Fredonia is making the Offender Workforce Development Specialist training program available to agencies and their personnel who help ex-offenders obtain stable employment upon release from jail or prison.

The university’s Department of Sociocultural and Justice Sciences has taken the lead role in conducting the training in recognition of the critical role that a positive employment experience plays in an ex-offender’s successful re-entry into the community. It also acknowledges the complex task various agencies face when assisting ex-offenders.

Each year, more than 700,000 inmates – including 20,000 in New York State – are released from state and federal prisons.

Delivered in three week-long sessions, the program consists of 104 hours of intensive classroom instruction in the Offender Workforce Development Specialist curriculum developed by the National Institute of Corrections.
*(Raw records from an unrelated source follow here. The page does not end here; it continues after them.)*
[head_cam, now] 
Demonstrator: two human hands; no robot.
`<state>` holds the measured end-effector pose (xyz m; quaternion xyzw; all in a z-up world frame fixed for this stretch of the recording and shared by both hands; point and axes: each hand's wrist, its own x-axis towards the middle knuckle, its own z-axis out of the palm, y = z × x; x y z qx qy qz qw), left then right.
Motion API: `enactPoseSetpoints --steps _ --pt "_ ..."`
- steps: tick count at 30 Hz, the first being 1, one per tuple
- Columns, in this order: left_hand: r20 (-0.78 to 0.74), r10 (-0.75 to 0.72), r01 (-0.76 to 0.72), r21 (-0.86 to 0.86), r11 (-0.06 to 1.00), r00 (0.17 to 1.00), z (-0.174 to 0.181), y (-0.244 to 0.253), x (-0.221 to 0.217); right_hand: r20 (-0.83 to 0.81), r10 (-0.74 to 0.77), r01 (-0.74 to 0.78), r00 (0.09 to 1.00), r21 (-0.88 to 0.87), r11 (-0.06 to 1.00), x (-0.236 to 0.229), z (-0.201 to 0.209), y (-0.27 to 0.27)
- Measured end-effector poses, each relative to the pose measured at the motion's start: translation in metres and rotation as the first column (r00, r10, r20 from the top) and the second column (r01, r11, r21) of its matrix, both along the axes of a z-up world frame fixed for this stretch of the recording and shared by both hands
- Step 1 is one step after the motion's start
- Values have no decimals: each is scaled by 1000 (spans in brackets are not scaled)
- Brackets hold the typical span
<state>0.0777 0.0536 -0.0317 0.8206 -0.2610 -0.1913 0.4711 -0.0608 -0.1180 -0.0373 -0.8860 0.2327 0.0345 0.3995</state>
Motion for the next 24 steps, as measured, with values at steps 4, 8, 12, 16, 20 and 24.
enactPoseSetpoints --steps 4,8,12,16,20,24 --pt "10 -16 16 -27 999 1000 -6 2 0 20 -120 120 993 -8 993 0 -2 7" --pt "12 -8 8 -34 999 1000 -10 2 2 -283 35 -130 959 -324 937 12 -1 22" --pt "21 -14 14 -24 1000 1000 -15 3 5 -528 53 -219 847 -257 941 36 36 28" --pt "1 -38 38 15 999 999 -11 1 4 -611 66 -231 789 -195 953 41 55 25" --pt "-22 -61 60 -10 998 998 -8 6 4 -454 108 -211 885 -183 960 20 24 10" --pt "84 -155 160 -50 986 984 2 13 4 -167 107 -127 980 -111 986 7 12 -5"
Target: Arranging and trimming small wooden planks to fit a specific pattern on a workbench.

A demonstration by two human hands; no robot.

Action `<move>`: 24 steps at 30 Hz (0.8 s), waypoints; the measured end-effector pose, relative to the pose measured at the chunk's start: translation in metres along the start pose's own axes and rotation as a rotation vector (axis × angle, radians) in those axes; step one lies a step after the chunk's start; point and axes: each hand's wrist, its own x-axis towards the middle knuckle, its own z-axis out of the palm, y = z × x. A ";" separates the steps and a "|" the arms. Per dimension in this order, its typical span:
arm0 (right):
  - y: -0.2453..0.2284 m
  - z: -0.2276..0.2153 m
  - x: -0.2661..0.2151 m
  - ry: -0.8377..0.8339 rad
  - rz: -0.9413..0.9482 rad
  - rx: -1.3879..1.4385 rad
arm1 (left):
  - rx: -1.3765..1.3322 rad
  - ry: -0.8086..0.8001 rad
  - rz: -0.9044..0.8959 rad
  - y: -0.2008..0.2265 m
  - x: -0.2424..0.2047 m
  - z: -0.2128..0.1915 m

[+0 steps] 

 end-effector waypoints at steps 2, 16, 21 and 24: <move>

Training sessions scheduled in March, April and June are supplemented by 52 hours of practicum and homework assignments.

The curriculum includes National Career Development Association competencies in the following areas: assessment in career planning and job placement, career development theory and application, computers in career planning, barriers to employment, transition intervention for the offender population, job seeking/employability skills and job retention.

Instructors include Sociocultural and Criminal Justices Lecturer Patrick Johnson, representatives from the Chautauqua County Sheriff’s Office, Cattaraugus County Probation Department, Erie 2 Chautauqua Cattaraugus BOCES, Niagara County Probation, The Resource Center and a retiree of the Chautauqua County Department of Social Services.

The program, conducted at the Fredonia Technology Incubator, has been made available at no cost to corrections professionals, counselors, one-stop agencies, workforce investment staff, treatment service agencies, probation and parole offices, social workers and social service agencies that work in job placement, training and human services.

Upon completion of the program, participants become qualified facilitators who can enhance the capacity of their agencies to work with ex-offenders during re-entry. The skills sets they develop can also be applied at career training, planning and employment agencies. Those who complete the training are eligible for certification as a Global Career Development Facilitator, a nationally recognized designation.